Americans who lived in the early nineteenth century were confronted with a bewildering set of changes in their lifetimes. Beyond the many shifting flags under which they lived (Britain, French, France, Native rule, the Confederacy, and the United States), the proliferation of new technology, urbanization, transportation, and the expansion of slavery in U.S. held territories, transformed and circulated public perceptions of racial categories and representation, American citizenship, and emerging ideas of American culture, celebrity, and music entertainment. In the midst of this remarkable flux, U.S. music cultures and related industries helped create, sustain, and reinforce categories of race in an era when new Americans developed a cultural fascination with self- presentation.

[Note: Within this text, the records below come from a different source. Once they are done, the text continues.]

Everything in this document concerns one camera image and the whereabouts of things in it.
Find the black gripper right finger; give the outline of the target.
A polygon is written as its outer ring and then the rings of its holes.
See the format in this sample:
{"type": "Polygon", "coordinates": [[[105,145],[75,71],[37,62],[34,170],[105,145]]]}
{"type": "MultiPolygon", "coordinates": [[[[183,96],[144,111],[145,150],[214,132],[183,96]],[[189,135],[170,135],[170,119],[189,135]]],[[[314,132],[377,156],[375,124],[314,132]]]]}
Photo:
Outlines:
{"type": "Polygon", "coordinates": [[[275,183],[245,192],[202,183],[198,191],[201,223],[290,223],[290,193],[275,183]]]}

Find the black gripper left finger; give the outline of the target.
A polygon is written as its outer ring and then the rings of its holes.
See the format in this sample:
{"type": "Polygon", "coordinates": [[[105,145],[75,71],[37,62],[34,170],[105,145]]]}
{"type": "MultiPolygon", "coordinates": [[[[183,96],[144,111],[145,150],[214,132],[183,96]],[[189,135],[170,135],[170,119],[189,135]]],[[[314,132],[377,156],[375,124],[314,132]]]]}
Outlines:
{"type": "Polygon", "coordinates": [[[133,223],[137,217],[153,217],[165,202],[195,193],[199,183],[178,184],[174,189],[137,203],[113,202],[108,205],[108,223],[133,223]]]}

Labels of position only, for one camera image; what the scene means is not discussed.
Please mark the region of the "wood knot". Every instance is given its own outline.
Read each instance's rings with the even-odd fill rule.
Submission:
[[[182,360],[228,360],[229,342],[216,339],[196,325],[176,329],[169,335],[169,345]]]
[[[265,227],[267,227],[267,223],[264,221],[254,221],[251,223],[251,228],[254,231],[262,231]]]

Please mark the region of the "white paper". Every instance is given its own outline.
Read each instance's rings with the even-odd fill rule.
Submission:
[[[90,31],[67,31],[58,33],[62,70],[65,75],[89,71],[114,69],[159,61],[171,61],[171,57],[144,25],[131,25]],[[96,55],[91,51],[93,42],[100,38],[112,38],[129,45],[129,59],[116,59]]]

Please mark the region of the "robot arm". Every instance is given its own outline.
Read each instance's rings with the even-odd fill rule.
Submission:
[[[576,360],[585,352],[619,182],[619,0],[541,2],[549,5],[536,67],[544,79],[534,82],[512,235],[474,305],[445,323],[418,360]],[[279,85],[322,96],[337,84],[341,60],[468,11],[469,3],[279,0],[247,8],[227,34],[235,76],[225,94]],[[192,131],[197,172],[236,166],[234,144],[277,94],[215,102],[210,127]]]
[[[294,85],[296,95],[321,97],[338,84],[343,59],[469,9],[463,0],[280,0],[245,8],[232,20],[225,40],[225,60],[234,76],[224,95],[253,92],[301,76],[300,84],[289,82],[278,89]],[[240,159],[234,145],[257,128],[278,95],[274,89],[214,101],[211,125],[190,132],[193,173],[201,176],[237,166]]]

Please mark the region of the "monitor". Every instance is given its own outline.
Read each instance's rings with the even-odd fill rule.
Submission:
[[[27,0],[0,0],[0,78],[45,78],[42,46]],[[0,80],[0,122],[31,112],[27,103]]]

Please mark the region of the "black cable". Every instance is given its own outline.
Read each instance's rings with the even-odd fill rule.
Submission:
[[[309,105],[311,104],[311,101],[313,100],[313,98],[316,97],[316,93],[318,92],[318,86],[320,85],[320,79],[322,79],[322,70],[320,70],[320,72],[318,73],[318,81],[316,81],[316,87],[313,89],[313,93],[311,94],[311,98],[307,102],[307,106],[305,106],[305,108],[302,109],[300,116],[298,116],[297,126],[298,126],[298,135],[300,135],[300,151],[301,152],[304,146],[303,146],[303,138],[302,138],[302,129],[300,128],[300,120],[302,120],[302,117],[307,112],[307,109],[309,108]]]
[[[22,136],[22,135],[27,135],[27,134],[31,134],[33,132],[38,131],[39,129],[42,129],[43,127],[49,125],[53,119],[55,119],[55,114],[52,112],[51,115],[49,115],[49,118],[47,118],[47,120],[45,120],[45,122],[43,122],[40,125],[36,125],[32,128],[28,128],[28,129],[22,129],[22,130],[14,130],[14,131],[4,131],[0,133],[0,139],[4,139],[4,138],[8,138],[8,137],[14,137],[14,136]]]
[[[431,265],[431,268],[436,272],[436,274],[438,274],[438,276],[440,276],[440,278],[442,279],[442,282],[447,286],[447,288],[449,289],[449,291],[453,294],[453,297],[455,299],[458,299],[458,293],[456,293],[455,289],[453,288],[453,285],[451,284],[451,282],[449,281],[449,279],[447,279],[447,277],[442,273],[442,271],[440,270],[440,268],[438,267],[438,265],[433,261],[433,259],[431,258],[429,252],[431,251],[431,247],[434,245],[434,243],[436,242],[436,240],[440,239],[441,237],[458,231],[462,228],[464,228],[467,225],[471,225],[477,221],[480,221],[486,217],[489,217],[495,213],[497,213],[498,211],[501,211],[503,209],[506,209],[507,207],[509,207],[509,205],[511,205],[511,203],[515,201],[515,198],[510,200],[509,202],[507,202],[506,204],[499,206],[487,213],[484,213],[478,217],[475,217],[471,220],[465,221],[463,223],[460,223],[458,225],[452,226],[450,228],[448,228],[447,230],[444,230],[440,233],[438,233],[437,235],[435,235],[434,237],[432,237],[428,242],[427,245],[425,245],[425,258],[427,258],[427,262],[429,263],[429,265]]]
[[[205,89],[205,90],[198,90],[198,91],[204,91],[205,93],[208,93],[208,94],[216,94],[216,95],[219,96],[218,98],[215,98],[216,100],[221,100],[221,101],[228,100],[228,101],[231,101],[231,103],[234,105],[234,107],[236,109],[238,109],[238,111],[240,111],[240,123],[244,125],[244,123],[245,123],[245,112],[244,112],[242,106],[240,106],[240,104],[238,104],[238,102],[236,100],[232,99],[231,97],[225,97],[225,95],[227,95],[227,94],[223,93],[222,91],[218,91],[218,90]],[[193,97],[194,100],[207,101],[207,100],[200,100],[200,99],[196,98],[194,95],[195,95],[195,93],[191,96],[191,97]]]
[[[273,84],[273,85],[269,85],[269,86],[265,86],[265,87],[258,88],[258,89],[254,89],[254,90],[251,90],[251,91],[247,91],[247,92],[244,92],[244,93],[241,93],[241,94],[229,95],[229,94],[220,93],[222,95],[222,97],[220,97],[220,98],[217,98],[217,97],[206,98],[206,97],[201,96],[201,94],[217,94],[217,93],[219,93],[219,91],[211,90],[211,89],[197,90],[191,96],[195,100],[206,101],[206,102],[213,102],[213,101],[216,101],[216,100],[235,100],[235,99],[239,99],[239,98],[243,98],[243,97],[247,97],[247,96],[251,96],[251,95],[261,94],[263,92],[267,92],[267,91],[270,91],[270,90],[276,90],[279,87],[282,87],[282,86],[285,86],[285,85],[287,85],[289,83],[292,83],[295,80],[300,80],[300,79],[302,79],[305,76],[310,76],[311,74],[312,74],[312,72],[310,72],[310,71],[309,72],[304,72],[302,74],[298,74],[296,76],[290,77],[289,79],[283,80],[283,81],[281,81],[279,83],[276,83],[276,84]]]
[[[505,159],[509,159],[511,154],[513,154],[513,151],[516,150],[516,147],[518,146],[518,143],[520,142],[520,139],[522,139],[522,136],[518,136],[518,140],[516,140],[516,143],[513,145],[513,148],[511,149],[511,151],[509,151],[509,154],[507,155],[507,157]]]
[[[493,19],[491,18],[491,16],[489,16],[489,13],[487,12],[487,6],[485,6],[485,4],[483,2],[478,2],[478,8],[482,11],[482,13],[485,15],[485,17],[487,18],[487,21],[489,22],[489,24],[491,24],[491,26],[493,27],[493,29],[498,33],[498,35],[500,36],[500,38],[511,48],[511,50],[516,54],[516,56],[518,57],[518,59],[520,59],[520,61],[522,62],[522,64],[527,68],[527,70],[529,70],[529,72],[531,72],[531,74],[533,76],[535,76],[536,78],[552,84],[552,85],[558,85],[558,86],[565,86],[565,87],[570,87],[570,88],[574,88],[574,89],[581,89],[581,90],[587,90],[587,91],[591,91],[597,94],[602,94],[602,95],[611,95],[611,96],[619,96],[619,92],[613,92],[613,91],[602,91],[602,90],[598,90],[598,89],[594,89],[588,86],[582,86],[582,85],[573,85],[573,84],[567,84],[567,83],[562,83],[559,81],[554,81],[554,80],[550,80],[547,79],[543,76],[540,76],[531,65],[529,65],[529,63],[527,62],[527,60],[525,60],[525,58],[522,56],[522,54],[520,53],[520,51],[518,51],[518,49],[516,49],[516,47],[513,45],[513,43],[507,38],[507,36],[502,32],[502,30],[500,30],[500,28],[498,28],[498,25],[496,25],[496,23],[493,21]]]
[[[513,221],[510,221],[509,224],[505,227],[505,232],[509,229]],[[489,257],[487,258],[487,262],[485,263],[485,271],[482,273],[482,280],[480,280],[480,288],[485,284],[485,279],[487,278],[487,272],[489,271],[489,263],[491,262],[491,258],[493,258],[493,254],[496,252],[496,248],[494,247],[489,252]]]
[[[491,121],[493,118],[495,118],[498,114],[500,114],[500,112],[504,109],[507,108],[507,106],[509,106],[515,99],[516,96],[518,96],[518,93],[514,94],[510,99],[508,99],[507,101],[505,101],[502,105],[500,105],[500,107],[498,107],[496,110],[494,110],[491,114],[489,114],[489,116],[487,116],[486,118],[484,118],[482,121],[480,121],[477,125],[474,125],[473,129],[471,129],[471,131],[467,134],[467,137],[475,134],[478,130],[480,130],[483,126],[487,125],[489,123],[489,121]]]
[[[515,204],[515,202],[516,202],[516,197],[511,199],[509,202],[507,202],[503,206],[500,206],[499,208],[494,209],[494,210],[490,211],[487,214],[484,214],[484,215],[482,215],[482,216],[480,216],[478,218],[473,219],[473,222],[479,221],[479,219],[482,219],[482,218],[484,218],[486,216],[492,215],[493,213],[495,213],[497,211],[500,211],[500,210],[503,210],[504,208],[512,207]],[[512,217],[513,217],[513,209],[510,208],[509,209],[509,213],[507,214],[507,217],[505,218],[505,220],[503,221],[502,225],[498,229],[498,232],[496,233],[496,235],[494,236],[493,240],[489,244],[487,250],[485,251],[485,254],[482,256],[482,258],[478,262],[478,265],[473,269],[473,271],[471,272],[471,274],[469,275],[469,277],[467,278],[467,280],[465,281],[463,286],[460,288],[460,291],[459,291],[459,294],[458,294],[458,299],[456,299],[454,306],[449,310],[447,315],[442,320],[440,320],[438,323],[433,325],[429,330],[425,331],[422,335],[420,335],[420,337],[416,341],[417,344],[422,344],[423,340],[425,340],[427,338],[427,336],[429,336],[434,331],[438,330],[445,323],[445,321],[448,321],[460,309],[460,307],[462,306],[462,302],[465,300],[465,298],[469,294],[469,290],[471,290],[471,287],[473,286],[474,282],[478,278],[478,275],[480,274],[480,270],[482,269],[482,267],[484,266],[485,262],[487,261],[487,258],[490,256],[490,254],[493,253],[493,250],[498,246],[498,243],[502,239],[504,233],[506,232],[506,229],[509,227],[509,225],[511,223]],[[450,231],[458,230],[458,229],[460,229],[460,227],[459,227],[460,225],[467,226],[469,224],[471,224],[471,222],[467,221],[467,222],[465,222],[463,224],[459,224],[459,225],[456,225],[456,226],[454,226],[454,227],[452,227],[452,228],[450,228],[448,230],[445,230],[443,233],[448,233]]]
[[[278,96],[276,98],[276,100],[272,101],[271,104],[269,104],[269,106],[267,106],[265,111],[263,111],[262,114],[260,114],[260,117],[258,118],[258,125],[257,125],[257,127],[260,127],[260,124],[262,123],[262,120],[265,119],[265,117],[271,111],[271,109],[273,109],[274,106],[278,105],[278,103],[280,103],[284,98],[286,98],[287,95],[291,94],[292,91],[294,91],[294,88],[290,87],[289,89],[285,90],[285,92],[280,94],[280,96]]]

A key example, and one that is well studied, is the monumentally popular blackface minstrelsy tradition, which rapidly spread around the globe–circulating through the same global trade and transportation networks that fostered American immigration, slavery, and exchange–and became part of a toxic hybrid of stereotypes and understandings of "Americanness." By the 1840s, blackface was fashioned as America's first authentic cultural export. Although blackface minstrelsy remains the limit case of racialized musical representation, it did not exist in a vacuum. Exoticist and sentimental depictions of native peoples, which were typical in eighteenth-century genteel entertainment, morphed into to new forms with the expansion of the entertainment industry. The arrival of new immigrant groups further churned the waters of American culture, troubling the ethnic and racial hierarchies that music co-constituted.
This seminar seeks to provide a space for the cultivation of new areas of inquiry into the intersection of race, music, and U.S. cultural history. We encourage papers using a wide variety of sources, including ethnographic work, material artifacts like historical instruments, sheet music, theatrical ephemera, photography, journals, and all forms of print media.